Par contre l'emploi des moyens médiatiques incessants qui tantôt dorent son blazon, tantôt le mettent en berne pour espérer mieux rebondir. Donc la presse est l'outil majeur qui permet de gruger. Quelle stratégie ! dangereuse pour les présidentielles. On divise à gauche, on perd l'électeur dans son raisonnement ou on l'endort à coups de frasques , de ragots qui lui permettent d'exister à tout prix. Ma préoccupation (politique fiction, j'espère) est qu'il ouvre une voie royale au F.N pour espérer se retrouver au deuxième tour et obliger les électeurs à l'élire. Mais je me rassure en constatant qu'il à un train de retard permanent. Il "copie colle" la politique ultra libérale de Bush et Obama arrive. Il s'agenouille en écologie et la fustige sans complexe, il veut le système sub prime et la crise arrive aux U.S. La presse devient la chienlit alors qu'il ne vit que par elle.

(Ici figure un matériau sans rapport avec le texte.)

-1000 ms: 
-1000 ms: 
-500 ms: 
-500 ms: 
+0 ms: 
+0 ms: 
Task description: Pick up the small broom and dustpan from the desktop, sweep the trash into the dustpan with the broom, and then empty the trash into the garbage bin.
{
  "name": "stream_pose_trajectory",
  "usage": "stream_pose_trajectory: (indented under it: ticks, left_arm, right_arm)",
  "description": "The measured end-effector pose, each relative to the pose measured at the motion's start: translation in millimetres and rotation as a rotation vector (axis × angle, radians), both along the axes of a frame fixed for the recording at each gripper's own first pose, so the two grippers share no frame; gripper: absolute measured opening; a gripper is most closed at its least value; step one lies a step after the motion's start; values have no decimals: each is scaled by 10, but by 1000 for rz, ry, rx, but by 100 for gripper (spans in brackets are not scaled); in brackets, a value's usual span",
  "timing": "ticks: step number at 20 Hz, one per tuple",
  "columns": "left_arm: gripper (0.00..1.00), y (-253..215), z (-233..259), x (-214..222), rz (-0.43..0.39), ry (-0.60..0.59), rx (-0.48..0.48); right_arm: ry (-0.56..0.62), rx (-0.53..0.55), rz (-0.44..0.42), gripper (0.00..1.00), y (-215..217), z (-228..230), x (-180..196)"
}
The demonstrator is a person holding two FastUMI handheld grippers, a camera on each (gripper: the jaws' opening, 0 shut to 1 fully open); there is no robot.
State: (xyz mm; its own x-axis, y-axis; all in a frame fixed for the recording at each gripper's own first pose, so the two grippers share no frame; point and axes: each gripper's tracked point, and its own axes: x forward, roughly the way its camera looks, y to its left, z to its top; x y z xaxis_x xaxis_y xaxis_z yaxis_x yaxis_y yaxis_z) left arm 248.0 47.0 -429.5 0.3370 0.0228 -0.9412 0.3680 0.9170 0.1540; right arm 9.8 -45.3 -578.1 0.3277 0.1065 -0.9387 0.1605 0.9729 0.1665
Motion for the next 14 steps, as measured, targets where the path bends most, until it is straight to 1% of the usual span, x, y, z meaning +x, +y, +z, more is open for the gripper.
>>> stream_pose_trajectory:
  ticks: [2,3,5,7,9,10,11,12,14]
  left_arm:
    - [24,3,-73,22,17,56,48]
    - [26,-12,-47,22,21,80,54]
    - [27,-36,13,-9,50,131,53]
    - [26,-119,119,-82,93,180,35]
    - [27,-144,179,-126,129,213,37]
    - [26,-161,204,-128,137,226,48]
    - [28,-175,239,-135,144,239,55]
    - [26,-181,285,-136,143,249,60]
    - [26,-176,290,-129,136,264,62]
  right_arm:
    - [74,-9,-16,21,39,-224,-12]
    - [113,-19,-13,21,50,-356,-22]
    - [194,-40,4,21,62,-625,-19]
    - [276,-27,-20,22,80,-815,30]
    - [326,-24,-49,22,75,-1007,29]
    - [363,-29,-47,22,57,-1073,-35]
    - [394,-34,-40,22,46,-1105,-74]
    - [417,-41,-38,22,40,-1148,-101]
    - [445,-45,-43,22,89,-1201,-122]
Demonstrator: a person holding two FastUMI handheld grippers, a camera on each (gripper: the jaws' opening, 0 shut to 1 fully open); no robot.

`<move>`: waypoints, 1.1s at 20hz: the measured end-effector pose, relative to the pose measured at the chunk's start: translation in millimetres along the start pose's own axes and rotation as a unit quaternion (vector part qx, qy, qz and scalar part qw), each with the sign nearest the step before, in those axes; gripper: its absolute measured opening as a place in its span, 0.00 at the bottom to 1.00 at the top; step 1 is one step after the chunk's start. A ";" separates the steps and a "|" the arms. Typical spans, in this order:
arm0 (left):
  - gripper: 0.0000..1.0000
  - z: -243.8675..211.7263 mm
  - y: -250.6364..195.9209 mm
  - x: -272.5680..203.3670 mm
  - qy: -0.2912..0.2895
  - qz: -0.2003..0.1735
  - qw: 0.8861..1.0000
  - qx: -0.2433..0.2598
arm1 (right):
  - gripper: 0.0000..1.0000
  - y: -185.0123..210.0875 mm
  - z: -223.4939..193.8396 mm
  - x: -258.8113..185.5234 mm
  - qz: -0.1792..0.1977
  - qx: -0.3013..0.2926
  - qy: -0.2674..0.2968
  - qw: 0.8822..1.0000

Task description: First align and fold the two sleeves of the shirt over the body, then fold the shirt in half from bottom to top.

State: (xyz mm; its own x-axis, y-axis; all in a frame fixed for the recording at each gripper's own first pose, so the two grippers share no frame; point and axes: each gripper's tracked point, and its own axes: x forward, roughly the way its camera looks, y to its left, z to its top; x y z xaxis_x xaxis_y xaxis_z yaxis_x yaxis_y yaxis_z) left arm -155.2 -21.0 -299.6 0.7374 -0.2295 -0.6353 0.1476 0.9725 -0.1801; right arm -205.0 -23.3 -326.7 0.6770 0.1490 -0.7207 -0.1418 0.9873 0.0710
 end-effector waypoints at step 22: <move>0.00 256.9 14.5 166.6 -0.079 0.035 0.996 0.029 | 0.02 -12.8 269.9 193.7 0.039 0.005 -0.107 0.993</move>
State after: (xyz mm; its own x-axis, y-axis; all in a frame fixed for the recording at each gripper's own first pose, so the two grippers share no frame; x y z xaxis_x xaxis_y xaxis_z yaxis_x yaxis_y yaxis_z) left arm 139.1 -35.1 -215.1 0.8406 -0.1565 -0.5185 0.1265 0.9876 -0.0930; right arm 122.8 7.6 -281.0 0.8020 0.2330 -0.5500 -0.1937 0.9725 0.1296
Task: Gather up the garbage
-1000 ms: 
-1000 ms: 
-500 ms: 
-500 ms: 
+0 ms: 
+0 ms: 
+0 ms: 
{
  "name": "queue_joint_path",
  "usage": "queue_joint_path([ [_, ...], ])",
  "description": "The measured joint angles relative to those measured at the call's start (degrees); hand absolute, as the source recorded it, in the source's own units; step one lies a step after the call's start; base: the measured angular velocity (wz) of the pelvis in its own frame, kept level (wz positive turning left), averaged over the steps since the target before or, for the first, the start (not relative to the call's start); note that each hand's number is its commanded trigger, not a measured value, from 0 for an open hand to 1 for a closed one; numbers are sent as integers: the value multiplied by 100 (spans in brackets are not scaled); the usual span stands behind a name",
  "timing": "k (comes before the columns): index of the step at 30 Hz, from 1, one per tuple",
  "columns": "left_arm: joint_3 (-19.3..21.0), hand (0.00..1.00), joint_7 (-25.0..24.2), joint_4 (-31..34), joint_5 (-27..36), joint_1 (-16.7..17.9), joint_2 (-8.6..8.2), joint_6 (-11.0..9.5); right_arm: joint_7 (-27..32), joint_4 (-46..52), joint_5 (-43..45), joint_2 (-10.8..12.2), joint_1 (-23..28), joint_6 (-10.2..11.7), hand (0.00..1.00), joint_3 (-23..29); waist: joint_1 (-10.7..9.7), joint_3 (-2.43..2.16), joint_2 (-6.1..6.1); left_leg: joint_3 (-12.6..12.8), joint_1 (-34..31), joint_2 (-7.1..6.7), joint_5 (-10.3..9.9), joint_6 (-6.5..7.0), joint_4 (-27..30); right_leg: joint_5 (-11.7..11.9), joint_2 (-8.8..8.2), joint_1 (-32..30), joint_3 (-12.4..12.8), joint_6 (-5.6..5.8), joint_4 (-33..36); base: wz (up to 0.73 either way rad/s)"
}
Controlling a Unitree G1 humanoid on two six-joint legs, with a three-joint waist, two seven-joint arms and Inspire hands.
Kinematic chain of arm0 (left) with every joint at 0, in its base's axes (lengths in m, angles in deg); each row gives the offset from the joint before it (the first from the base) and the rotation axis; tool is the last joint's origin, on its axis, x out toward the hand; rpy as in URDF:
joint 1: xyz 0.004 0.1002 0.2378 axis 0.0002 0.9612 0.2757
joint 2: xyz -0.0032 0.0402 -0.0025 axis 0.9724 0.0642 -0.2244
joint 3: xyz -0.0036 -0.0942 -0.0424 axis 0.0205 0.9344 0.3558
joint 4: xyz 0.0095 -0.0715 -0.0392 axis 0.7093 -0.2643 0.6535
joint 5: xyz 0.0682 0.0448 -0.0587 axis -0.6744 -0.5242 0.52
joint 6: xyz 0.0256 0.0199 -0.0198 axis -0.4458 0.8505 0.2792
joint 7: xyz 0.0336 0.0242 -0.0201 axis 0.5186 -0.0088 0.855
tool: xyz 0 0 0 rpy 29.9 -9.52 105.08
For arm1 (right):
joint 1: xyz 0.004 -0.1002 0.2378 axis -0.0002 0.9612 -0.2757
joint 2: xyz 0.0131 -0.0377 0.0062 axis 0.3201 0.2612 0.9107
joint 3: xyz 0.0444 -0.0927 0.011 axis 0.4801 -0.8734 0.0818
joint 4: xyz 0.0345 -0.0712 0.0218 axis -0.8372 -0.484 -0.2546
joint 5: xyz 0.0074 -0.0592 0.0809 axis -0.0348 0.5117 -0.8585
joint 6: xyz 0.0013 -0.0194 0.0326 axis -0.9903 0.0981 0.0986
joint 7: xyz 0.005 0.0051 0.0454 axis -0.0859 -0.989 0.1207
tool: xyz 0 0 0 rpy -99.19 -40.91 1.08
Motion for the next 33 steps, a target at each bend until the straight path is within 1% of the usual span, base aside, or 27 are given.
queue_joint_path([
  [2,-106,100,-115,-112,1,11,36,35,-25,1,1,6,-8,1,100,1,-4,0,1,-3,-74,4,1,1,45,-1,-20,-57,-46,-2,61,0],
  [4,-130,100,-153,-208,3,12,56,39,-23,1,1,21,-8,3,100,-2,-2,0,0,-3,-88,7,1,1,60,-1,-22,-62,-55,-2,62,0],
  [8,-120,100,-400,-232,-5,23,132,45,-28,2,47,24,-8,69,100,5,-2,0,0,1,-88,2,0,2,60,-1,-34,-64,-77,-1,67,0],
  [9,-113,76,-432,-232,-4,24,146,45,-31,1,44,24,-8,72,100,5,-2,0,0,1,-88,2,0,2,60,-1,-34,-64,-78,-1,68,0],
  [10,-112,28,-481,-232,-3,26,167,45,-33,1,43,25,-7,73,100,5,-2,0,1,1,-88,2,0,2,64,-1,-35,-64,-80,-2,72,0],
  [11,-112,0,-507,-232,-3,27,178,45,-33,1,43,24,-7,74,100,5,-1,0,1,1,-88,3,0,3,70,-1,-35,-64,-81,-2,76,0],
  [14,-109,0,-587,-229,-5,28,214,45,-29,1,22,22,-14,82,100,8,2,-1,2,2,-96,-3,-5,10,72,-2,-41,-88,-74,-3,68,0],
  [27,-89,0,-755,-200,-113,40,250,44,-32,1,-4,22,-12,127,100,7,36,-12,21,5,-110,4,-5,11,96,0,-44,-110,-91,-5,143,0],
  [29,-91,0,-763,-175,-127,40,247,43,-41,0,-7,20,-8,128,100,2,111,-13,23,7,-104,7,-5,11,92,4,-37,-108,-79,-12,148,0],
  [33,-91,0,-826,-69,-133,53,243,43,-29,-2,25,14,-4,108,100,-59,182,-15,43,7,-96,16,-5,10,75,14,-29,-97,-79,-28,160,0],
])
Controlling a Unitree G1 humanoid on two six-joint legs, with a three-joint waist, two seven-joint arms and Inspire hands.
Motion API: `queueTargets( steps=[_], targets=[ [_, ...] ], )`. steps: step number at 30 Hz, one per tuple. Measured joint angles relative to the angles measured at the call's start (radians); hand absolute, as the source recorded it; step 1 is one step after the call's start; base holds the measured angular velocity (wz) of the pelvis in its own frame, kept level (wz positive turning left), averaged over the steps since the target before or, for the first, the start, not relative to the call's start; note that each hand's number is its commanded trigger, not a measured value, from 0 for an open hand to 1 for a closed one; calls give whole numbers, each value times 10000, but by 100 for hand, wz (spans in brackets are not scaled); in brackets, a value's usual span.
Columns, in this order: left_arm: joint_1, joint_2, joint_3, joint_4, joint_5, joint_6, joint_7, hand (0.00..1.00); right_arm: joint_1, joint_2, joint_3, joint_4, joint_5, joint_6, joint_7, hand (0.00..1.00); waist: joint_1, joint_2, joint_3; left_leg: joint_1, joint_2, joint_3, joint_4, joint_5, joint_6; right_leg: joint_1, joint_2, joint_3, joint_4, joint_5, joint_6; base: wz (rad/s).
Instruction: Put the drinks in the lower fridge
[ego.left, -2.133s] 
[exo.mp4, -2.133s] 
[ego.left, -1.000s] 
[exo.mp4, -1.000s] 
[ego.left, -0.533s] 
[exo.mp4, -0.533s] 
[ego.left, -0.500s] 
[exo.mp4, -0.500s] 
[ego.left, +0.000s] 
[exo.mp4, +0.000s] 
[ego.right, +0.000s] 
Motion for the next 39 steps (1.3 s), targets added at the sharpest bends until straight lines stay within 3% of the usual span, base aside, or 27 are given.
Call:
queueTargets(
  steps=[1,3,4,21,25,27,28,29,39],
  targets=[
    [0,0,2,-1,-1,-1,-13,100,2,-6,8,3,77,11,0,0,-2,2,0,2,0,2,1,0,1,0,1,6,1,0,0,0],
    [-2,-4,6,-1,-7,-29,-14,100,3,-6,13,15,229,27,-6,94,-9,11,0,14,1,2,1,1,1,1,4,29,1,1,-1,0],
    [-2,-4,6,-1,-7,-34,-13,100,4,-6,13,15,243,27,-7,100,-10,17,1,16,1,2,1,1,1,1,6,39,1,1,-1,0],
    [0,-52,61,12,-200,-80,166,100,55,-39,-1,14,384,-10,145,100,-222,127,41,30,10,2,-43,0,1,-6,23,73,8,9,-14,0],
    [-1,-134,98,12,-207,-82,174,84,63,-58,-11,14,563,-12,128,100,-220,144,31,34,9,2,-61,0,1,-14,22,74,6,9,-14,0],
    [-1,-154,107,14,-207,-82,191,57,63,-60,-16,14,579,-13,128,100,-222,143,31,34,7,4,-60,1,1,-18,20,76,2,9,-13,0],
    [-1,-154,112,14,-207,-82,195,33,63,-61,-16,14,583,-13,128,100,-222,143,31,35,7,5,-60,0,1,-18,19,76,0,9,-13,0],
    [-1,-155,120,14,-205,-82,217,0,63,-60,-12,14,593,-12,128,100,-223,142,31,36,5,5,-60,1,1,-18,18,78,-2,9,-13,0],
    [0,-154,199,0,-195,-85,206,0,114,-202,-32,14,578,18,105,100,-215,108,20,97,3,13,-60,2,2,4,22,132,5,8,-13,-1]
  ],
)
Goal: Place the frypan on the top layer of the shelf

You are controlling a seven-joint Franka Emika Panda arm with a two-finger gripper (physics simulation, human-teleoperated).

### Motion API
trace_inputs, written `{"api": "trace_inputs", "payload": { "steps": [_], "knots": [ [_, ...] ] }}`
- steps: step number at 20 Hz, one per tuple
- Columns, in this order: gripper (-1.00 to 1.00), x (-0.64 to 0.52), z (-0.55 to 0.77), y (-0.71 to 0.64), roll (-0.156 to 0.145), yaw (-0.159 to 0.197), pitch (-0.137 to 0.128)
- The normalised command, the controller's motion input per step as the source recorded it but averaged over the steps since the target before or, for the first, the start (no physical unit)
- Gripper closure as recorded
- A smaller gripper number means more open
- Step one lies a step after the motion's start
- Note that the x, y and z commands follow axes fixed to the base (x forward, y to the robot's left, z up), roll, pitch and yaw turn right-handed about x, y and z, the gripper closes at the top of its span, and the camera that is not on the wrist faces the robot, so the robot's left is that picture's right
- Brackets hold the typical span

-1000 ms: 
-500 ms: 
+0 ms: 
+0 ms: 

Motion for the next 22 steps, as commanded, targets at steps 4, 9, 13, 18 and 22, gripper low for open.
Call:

Longue liste et pour ne pas lâcher prise incessamment rappeler les tactiques poudre aux yeux. mais ça gratte le regard et peut-être par delà la peur, le choix de 2012 sera intelligent sensé, lucide.
La science fiction devient souvent réalité....
Y a du boulot...
Pas fictivement vôtre.
Pat.K

12/07/2010 17:00

m15
Je suis abonnée à Mediapart depuis ^plus d'un, j'ai donc suivi depuis le tout début l'affaireBETTANCOURT/WOERTH/SARKOZY et toutes ses implications politiquo-judiciaires et je pense que notre parti ne s'est pas suffisamment engagé pour dénoncer lla trahison de la république et de ses règles.Il y a lieu de protester aussi pour la mort de 11 techniciens et ingénieurs français dans l'attentat de Karachi suite à l'affaire des sous-marins livrés au Pakistan.